• **Activity**: Write out exactly the lines running from the one that contains "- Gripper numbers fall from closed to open" through the end of the material.

Material provided START

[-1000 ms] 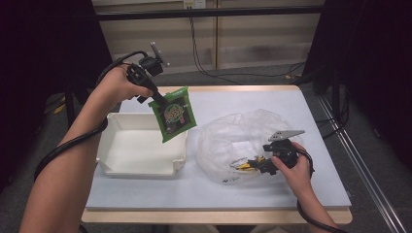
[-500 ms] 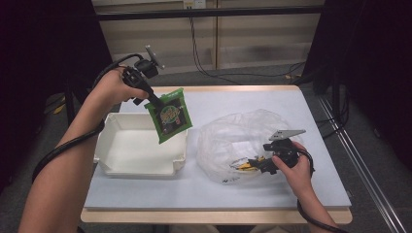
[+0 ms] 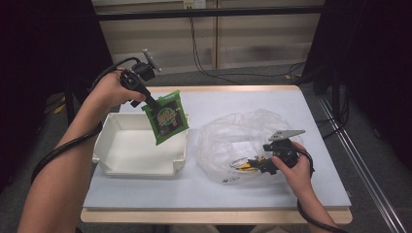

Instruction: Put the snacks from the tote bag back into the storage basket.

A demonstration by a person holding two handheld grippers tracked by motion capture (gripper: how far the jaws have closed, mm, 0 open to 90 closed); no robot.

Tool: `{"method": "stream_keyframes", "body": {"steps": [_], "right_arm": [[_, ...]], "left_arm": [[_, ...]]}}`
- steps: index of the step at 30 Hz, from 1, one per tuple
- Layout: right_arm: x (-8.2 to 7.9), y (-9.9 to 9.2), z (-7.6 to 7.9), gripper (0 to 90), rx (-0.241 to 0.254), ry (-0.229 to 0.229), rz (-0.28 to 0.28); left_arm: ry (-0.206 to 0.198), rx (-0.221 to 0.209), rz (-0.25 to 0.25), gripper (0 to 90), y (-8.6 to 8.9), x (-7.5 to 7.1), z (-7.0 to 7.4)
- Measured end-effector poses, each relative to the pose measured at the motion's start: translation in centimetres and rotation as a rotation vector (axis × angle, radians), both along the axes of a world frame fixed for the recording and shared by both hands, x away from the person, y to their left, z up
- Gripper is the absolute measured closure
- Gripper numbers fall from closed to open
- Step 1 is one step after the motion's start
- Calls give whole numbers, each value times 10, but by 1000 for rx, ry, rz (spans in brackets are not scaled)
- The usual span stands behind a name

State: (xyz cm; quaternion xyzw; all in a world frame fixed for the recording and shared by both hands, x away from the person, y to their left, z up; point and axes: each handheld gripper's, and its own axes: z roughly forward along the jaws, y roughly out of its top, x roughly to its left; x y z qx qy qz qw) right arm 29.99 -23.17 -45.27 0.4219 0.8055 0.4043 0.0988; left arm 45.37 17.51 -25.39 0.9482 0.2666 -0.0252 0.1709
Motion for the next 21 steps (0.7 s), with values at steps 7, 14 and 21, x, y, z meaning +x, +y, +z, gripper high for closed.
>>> {"method": "stream_keyframes", "body": {"steps": [7,14,21], "right_arm": [[-1,0,0,91,4,4,0],[0,0,-2,91,2,5,6],[0,0,-2,91,7,10,5]], "left_arm": [[-5,0,-4,751,4,2,-9],[-6,24,-26,751,8,6,-14],[-10,15,-11,751,11,9,-21]]}}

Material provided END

• **Result of the task**:
- Gripper numbers fall from closed to open
- Step 1 is one step after the motion's start
- Calls give whole numbers, each value times 10, but by 1000 for rx, ry, rz (spans in brackets are not scaled)
- The usual span stands behind a name

State: (xyz cm; quaternion xyzw; all in a world frame fixed for the recording and shared by both hands, x away from the person, y to their left, z up; point and axes: each handheld gripper's, and its own axes: z roughly forward along the jaws, y roughly out of its top, x roughly to its left; x y z qx qy qz qw) right arm 29.99 -23.17 -45.27 0.4219 0.8055 0.4043 0.0988; left arm 45.37 17.51 -25.39 0.9482 0.2666 -0.0252 0.1709
Motion for the next 21 steps (0.7 s), with values at steps 7, 14 and 21, x, y, z meaning +x, +y, +z, gripper high for closed.
>>> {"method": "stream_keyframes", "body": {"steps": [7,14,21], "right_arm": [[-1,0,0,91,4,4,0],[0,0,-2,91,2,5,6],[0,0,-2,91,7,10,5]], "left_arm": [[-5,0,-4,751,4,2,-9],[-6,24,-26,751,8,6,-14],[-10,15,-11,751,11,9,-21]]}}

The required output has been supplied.